Penske’s stewardship of the Speedway and IndyCar could be the catalyst for a healthier economic picture right through the paddock. Image by Abbott/LAT

Mark Miles and Jay Frye understand the economics aren’t where they need to be, but they can’t write a check and make things better. And as positive as things have been under their reign, they can’t walk into a boardroom of a major corporation and dazzle shareholders or CEOs like The Captain can. His fingers reach deep into American and international business, and you can bet he’ll find a marketing magician that can give the iconic race a big-time title sponsor or find a way to give the series an infusion of cash to help the car owners. And help Frye find that third engine manufacturer.

“I’d rather see Roger buy it than anyone else, because he cares and he knows everything about our business,” said Indy’s icon A.J. Foyt.

And it’s not that Tony and his sisters didn’t care or have passion. They just didn’t have the wherewithal or expertise to grow it. But this was anything but a hostile takeover.

“I talked to Tony and Nancy (George) and they’re pretty emotional, but they feel very much at peace this happened in the right direction,” continued Andretti. “They know R.P. will respect the legacy of the track, and you’ve got to have a strong series to benefit Indy, and I think this is the best news we could ever have regarding that.”

Miles added: “It was an unanimous vote among the board.”

Of course I’ve always said that if R.P. followed Bernie Ecclestone’s path, he would have sold his racing teams and just run IndyCar. As big as CART became by the ‘90s, it would have dusted NASCAR and The Split might never have happened. But he was a racer and had no desire to just be the boss. Yet when he owned Michigan, Nazareth and Fontana, there was always a rumor he was going to purchase IMS.

“No. Not true,” responded Penske late Monday. “I had too much on my plate, and I couldn’t have afford it anyhow. This came out of the blue and we got it all done in six weeks. It was the fast-track, and this a great day in my life.”

Everyone is guessing at the price tag ($2 billion was the popular number Monday) but nobody has a clue except Penske, Miles, Mitch Daniels and the board of directors, and they ain’t talkin’. But like his impressive makeovers at Detroit Diesel and Hertz Truck Leasing, you can count on The Captain to upgrade the facility, the experience for the fans, and hopefully, the bottom line.

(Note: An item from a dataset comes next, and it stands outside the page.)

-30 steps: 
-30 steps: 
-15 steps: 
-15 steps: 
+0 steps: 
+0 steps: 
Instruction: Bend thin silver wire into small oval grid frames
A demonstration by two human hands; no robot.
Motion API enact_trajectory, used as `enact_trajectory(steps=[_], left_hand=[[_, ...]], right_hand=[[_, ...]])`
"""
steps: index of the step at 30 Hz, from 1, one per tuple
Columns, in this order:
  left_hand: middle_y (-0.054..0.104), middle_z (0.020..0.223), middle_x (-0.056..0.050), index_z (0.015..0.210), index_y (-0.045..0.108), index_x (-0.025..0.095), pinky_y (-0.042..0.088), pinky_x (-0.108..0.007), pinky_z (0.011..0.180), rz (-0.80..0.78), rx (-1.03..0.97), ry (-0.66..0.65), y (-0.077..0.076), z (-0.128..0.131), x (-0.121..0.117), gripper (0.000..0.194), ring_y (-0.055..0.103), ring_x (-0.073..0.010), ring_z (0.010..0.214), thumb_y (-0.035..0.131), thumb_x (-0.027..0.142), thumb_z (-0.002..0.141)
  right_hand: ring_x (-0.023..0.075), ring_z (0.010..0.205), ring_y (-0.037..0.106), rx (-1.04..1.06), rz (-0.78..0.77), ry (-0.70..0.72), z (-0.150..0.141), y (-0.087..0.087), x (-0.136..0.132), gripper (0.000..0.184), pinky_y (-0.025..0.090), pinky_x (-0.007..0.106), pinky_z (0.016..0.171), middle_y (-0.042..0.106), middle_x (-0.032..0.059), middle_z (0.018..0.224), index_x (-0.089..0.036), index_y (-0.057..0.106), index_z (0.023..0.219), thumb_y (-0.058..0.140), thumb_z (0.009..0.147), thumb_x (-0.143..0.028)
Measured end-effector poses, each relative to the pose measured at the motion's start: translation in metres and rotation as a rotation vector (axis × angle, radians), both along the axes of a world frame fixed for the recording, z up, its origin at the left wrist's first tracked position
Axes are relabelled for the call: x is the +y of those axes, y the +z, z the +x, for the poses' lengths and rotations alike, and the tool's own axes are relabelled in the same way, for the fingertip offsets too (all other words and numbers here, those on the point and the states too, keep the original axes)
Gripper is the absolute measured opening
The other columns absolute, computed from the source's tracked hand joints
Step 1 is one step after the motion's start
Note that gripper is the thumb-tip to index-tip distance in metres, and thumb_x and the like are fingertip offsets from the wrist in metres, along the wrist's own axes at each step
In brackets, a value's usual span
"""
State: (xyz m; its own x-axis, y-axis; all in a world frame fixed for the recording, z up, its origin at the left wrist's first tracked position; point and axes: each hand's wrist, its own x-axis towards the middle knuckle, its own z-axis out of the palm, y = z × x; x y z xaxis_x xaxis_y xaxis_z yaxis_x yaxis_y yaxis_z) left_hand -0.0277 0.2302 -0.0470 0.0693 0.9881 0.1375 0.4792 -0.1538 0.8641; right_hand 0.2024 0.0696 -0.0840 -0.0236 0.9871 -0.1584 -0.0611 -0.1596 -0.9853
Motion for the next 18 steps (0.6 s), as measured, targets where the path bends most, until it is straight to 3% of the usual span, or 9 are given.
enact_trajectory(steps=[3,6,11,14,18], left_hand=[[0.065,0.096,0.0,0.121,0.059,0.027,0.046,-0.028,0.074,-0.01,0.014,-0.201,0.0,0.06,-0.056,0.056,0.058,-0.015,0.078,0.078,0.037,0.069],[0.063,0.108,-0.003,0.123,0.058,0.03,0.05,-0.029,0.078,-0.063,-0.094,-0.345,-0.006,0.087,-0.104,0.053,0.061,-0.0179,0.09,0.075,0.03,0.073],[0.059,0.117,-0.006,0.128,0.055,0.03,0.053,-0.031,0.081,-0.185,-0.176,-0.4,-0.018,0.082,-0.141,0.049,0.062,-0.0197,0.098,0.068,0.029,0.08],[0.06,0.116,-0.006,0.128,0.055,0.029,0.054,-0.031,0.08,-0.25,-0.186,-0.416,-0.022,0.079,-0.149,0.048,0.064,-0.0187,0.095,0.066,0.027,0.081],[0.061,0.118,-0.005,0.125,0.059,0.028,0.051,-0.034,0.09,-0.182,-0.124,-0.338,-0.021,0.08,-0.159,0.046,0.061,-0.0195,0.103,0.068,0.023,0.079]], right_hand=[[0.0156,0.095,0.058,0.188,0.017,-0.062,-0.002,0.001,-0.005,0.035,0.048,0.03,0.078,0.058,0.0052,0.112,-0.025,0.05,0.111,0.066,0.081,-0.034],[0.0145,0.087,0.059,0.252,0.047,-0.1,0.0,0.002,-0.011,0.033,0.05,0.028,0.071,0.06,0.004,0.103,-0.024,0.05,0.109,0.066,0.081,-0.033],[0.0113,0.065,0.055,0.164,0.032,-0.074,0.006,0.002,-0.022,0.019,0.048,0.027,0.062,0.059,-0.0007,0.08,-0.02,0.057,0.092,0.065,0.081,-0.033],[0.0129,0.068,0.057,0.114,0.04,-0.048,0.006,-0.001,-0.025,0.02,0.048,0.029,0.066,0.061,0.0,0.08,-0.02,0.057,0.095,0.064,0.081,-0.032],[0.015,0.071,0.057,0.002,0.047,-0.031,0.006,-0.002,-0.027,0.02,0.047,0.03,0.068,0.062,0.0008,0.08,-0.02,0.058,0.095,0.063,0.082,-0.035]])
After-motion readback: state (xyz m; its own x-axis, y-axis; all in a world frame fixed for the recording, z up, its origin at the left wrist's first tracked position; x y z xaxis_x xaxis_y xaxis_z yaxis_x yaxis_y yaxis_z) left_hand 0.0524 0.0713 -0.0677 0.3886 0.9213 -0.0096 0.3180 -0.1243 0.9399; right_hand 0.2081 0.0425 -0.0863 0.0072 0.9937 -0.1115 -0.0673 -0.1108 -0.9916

“In the big picture, Indy and IndyCar are going to benefit from it, and team ownership could also benefit, and the wealth totally lost from The Split could be brought back,” said Andretti. “He needs success because that’s what he’s all about.”

Then the 1969 Indy winner then framed the past with the future.

“When moribund USAC was dying on the vine, Roger formed CART with a vision. He brought IndyCar to the glory days until it was fractured. He’s got a beautiful history of having been successful. And that’s why I’m so giddy about today’s news.”